Each line of the data below that contains "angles" must be copied.
[Opening DATA PROVIDED section]
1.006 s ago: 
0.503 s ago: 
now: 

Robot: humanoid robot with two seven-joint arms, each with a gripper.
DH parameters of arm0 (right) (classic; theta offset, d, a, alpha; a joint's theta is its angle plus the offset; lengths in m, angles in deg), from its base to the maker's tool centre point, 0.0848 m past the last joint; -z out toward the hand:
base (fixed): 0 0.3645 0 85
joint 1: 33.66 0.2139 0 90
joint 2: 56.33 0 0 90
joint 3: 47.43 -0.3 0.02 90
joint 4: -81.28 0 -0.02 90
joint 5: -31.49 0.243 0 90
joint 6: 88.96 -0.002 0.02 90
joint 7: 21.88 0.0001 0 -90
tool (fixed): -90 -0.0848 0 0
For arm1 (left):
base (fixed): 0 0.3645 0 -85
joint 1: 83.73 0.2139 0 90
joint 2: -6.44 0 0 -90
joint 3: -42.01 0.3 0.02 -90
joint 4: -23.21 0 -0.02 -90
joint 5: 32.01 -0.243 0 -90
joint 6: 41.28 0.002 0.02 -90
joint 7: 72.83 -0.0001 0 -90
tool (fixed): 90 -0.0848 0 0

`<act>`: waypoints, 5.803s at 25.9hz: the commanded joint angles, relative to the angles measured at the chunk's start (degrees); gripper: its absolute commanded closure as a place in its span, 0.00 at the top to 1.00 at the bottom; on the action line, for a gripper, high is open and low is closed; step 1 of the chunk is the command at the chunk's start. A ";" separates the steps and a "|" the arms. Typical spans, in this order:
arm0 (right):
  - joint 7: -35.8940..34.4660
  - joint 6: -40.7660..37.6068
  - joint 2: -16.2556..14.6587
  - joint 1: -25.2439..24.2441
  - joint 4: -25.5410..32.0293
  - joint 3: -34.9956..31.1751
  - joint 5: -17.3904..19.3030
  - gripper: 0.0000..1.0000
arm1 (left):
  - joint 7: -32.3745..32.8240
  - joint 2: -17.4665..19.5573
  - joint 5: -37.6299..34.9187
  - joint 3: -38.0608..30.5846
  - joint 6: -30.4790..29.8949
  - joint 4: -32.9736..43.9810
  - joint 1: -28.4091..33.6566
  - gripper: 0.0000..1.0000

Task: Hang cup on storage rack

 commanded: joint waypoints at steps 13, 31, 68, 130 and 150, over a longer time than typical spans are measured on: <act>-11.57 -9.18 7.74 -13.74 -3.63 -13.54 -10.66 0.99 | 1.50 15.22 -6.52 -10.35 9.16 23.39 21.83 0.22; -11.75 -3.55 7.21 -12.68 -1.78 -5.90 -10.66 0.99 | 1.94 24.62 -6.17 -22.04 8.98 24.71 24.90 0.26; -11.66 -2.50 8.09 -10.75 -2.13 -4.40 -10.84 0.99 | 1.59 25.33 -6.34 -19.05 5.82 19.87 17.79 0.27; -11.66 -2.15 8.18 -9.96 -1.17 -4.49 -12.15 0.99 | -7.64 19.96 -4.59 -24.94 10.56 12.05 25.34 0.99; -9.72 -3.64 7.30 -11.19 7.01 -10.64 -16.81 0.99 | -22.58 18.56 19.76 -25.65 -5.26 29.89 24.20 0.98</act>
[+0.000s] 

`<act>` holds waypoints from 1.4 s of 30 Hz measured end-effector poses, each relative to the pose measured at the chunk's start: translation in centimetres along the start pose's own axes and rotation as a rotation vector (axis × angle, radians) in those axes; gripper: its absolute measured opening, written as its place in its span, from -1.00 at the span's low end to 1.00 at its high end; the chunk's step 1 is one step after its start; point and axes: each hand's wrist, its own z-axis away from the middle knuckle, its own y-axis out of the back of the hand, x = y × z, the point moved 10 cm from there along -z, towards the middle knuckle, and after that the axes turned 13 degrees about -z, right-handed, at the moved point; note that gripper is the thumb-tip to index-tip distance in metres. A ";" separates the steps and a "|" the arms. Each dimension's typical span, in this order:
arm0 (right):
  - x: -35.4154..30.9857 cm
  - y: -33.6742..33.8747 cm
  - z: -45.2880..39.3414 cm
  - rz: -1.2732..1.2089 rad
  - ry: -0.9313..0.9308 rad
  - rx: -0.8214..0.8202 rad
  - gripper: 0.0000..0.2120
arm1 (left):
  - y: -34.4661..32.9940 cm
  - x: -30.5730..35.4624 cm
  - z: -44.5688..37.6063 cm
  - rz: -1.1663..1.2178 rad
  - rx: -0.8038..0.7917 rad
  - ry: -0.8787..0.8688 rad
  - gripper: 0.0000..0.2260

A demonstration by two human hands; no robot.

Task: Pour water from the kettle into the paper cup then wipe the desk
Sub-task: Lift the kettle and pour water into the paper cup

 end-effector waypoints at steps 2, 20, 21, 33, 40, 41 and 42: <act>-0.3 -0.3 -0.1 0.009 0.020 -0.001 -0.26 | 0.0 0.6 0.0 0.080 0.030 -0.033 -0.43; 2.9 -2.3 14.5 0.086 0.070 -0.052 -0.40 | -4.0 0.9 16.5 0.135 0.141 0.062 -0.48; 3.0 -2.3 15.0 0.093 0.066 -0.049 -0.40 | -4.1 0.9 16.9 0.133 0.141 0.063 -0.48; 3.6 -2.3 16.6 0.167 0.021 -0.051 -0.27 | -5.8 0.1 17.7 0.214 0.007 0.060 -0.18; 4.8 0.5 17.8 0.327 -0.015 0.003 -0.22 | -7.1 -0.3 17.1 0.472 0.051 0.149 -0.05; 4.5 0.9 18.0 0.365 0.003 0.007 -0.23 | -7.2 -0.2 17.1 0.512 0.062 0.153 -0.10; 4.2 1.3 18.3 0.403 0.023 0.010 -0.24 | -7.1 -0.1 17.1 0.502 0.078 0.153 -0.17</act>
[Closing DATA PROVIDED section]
» RESPONSE TO THE EXERCISE
DH parameters of arm0 (right) (classic; theta offset, d, a, alpha; a joint's theta is its angle plus the offset; lengths in m, angles in deg), from its base to the maker's tool centre point, 0.0848 m past the last joint; -z out toward the hand:
`<act>`: waypoints, 5.803s at 25.9hz: the commanded joint angles, relative to the angles measured at the chunk's start (degrees); gripper: its absolute commanded closure as a place in its span, 0.00 at the top to 1.00 at the bottom; on the action line, for a gripper, high is open and low is closed; step 1 of the chunk is the command at the chunk's start. A ";" separates the steps and a "|" the arms. Typical spans, in this order:

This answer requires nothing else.